22/01/2026
WhatsApp Image 2021-07-26 at 09.14.36

Ilustrasi pungli (ist)

KENDARI-26 Juli 2021- Belum lama ini seorang pengusaha pelayaran menyurati Menteri Perhubungan, terkait dugaan pungutan liar (pungli) di kantor Syahbandar Molawe, Kabupaten Konawe Utara, Provinsi Sulawesi Tenggara.

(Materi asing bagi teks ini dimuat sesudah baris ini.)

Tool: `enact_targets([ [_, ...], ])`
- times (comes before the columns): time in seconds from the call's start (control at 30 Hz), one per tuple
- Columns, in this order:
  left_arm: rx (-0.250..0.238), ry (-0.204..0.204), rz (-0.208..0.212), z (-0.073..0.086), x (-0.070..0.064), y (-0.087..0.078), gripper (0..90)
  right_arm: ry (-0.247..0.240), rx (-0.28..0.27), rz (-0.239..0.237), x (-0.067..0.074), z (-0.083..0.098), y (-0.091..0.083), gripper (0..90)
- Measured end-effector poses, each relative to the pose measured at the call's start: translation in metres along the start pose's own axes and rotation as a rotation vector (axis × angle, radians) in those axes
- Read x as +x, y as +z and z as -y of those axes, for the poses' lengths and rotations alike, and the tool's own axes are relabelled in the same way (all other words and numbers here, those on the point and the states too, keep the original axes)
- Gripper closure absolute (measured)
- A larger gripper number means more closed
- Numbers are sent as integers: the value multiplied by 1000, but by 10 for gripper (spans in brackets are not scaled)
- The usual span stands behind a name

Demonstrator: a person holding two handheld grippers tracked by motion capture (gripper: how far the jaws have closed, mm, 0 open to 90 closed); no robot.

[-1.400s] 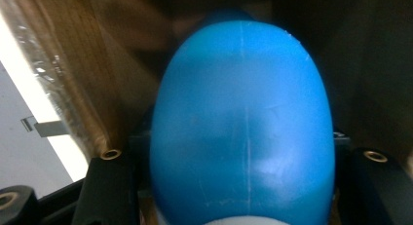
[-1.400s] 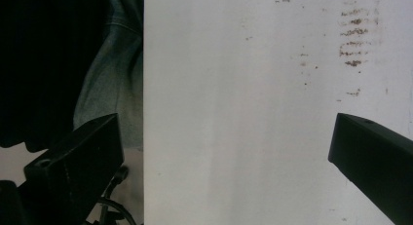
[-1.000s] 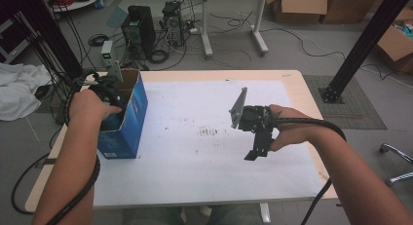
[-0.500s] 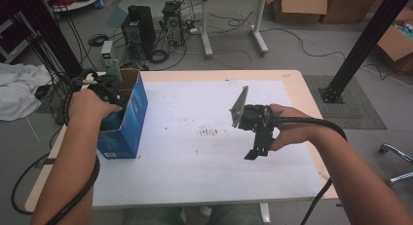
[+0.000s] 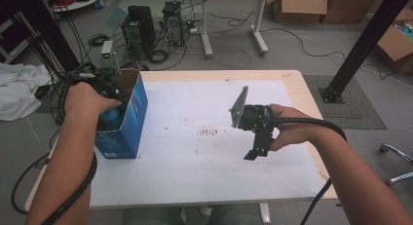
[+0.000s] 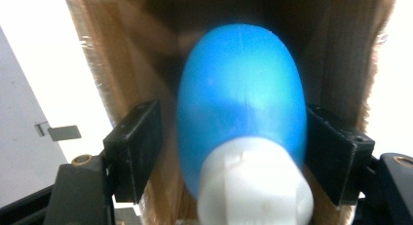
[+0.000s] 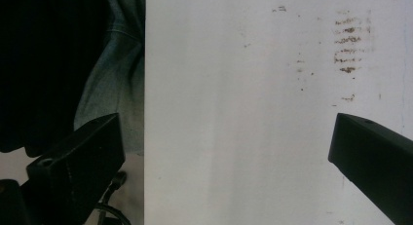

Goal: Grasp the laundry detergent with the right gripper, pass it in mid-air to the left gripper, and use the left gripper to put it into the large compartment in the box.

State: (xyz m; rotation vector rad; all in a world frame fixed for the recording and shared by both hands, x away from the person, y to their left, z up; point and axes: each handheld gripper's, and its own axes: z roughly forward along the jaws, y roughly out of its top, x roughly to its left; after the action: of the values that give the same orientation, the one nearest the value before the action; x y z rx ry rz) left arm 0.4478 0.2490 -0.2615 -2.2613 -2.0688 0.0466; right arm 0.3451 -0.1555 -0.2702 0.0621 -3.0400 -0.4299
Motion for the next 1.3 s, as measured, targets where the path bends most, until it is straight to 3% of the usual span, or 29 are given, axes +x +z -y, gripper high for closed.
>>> enact_targets([
  [0.3,-45,17,-5,4,-1,-22,257,-5,-8,4,0,-1,-2,0],
  [0.63,-54,80,27,8,1,-43,166,-5,-8,-3,-1,-4,0,0],
  [0.87,-65,86,26,12,2,-56,153,-5,-4,-5,-3,-5,1,0],
  [1.3,-76,164,51,16,-4,-77,82,4,-20,1,-4,-5,-3,0],
])
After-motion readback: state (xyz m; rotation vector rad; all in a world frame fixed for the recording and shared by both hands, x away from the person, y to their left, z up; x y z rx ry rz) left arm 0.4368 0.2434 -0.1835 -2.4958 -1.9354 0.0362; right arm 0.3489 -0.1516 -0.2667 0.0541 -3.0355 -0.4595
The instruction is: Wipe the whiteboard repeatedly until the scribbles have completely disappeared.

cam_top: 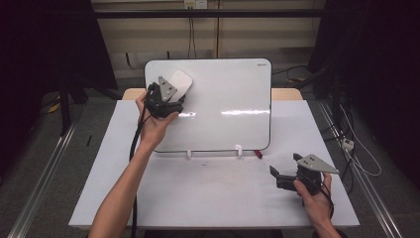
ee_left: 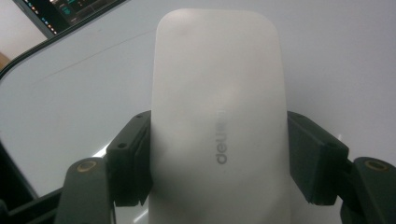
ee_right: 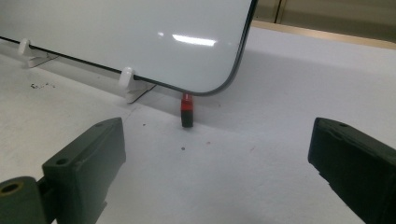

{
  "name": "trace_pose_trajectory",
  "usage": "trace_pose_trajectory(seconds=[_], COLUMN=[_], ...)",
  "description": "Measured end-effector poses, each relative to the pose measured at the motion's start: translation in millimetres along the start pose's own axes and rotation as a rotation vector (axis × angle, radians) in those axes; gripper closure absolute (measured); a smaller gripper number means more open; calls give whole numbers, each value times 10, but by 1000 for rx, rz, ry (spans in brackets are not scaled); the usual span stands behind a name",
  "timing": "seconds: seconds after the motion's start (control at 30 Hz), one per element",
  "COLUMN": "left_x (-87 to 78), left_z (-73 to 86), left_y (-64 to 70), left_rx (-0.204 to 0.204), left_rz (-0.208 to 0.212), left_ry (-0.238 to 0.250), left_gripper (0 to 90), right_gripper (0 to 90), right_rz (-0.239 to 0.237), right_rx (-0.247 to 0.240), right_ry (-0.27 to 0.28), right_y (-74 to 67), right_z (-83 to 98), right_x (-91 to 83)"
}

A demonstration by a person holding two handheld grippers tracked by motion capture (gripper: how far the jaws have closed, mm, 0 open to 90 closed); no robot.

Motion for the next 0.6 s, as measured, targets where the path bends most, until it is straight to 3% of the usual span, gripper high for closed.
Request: trace_pose_trajectory(seconds=[0.23, 0.43, 0.5, 0.6], left_x=[-53, -73, -84, -101], left_z=[18, 27, 20, 23], left_y=[-184, -214, -206, -242], left_rx=[-38, -46, -42, -69], left_rz=[-18, -34, -30, 9], left_ry=[-2, 13, 17, 22], left_gripper=[311, 312, 312, 312], right_gripper=[40, 40, 40, 40], right_rz=[0, 2, 0, -1], right_rx=[-1, -3, -3, -2], right_ry=[0, 1, 1, 2], right_y=[-3, 0, -3, -4], right_z=[-3, -4, -5, -6], right_x=[4, 2, 0, 0])
Point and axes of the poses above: each handheld gripper's, and its own axes: x roughly forward along the jaws, z roughly out of its underside, y roughly to its right, the point moved 6 cm from there along x, roughly forward along the jaws, and after that the axes turned 13 degrees about -x, right-handed, at the moved point
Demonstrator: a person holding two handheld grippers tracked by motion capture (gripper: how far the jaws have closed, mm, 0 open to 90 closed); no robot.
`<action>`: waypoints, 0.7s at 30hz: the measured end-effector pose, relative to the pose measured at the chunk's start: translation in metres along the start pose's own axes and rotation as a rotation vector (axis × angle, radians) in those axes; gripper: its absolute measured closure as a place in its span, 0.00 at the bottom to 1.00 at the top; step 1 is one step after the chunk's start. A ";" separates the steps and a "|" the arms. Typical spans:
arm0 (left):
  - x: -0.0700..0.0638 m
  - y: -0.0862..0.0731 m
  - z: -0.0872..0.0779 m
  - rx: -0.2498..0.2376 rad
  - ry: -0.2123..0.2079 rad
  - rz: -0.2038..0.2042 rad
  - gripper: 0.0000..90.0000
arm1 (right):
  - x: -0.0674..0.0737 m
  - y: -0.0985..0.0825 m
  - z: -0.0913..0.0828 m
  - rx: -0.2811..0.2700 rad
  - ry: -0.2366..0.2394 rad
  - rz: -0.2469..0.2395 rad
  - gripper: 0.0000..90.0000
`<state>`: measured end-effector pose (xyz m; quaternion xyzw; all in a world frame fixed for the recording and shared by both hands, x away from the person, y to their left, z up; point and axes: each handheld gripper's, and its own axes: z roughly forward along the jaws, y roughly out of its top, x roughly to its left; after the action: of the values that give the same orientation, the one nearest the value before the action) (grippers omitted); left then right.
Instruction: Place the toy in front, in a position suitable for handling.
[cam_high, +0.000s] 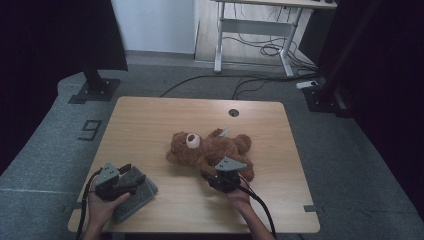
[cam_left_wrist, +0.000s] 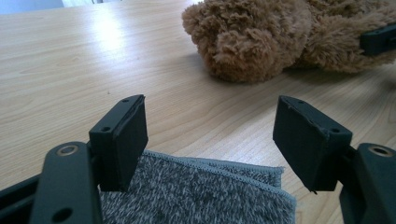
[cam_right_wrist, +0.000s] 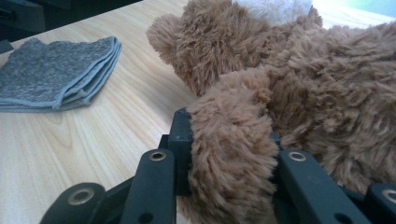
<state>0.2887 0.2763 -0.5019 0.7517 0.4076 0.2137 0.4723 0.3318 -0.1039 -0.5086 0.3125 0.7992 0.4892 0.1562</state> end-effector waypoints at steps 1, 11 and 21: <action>0.000 0.000 0.000 0.000 -0.001 0.000 0.29 | 0.001 0.000 -0.001 0.000 0.000 0.004 0.76; 0.001 0.000 -0.001 -0.002 0.000 0.001 0.29 | 0.012 -0.009 -0.008 -0.007 0.031 0.009 0.74; 0.001 0.000 -0.001 0.000 0.003 0.000 0.29 | 0.022 -0.005 -0.006 -0.013 0.040 -0.030 0.73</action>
<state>0.2887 0.2780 -0.5011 0.7514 0.4080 0.2149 0.4719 0.3101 -0.0954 -0.5088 0.2895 0.8034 0.4983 0.1495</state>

Dugaan kasus tersebut juga ramai diberitakan di media online di Kendari.

Ilustrasi pungli (ist)

Surat pengaduan ke Departemen Perhubungan itu disebutkan para staf  Syahbandar yang dipimpin kepalanya yang bernama W memiliki peran masing-masing dalam menghimpun dana yang diduga pungli dari agen dan pengusaha tambang (Shipper). Dana tersebut lantas disetorkan melalui rekening tertentu atas nama seorang stafnya yang berinisial IP sebagai negosiator dan A, seorang staf honorer di kantor tersebut.

Dana dugaan pungli itu kemudian diserahkan kepada Kepala Syahbandar, dengan perantara  S. Sebuah sumber mengungkapkan peran S dalam penerbitan sertifikat. Pembayaran penerbitan sertifikat keselamatan kapal dilakukan melalui transfer ke rekening atas nama A sebesar Rp 2,5 juta. Padahal untuk PNBP atau penerimaan negara hanya kurang lebih Rp 445 ribu.

Disebutkan pula bahwa apabila dananya mencapai Rp 300 juta S meminta A untuk menarik dananya dari bank. Untuk penerimaan negara disetorkan ke  H sebagai bendahara penerima. Selanjutnya H menyetorkan ke kas negara. “Ini jelas melanggar aturan karena seharusnya pihak pemohonlah yang harus menyetor ke kas negara, kemudian menunjukkan bukti e.billing barulah sertifikat itu diterbitkan,” ujar sumber yang tak mau disebutkan namanya belum lama ini.

Praktek di luar prosedur seperti ini membuat bendahara penerima H sering mengeluh dan was – was lantaran apa yang dilakukan Smenyimpang dari aturan yang berlaku.

Sementara itu Kepala Syahbandar W ketika dikonfirmasi terkesan menghindar dan mengaku tidak tahu perihal tersebut. “Tidak mengerti. Selama kepemimpinan saya tidak ada kode kodean saya selalu menganjurkan bekerja dengan hati dan ihlas,” paparnya.